**AIM OF THE TASK:**
Gather each line in the entries that includes the string "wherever".

Extracted records
++++++++++++++++++++

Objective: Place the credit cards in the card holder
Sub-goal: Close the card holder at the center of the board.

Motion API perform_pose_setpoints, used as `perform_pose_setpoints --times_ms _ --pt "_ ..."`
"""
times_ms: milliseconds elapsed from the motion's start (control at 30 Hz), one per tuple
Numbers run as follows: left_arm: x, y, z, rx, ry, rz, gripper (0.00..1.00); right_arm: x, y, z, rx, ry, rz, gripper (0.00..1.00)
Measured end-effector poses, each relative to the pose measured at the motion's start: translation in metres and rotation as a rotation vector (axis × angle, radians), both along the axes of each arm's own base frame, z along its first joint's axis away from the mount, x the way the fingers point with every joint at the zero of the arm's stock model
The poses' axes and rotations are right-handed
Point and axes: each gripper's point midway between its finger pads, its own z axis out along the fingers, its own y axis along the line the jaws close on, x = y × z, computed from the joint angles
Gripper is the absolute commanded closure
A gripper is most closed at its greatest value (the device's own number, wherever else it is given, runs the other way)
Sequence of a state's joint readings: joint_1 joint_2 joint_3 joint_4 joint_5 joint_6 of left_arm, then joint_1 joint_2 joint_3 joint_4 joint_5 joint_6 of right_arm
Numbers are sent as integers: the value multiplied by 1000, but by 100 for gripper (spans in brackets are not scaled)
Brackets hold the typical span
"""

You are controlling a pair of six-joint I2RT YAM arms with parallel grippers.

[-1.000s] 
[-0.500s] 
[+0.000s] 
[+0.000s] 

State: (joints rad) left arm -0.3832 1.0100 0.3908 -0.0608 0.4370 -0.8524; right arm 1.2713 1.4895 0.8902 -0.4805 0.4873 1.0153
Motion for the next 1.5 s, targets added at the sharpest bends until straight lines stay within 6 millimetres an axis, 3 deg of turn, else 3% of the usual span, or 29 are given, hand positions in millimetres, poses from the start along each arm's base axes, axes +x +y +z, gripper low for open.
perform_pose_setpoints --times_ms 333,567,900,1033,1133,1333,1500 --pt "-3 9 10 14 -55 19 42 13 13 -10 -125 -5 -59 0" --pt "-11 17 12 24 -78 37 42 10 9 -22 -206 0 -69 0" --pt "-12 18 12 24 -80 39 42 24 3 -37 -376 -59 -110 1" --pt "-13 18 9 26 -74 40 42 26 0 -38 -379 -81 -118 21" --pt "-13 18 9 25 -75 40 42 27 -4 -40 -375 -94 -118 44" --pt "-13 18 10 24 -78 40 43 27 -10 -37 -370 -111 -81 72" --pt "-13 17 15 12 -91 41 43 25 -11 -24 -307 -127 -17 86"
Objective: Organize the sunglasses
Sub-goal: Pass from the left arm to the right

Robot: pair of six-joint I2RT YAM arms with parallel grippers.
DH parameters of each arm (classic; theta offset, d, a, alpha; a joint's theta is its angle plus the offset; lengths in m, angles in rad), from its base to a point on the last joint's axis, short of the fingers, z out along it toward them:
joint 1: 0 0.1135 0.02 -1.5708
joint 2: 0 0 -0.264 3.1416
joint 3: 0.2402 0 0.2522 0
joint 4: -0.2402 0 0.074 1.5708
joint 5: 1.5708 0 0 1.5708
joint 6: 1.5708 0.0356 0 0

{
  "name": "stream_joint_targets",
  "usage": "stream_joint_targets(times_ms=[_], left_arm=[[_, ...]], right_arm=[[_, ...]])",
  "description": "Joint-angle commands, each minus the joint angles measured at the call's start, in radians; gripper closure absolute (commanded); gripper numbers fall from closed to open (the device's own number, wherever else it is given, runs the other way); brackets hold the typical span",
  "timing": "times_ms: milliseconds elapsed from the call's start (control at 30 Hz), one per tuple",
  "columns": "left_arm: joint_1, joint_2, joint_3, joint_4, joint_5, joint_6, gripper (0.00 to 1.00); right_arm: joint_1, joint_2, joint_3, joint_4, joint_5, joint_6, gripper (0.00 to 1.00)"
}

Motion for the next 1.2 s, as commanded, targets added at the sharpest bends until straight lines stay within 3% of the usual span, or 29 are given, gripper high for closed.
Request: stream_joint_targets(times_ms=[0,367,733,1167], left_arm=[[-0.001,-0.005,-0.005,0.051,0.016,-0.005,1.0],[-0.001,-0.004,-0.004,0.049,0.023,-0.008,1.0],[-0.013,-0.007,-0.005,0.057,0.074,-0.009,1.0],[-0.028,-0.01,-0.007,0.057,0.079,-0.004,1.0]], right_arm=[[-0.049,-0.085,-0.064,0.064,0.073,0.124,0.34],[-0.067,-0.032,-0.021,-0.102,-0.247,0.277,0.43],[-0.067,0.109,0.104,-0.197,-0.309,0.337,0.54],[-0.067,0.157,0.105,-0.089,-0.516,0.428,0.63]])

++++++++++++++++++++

**SOLUTION TO THE EXERCISE:**
A gripper is most closed at its greatest value (the device's own number, wherever else it is given, runs the other way)
  "description": "Joint-angle commands, each minus the joint angles measured at the call's start, in radians; gripper closure absolute (commanded); gripper numbers fall from closed to open (the device's own number, wherever else it is given, runs the other way); brackets hold the typical span",

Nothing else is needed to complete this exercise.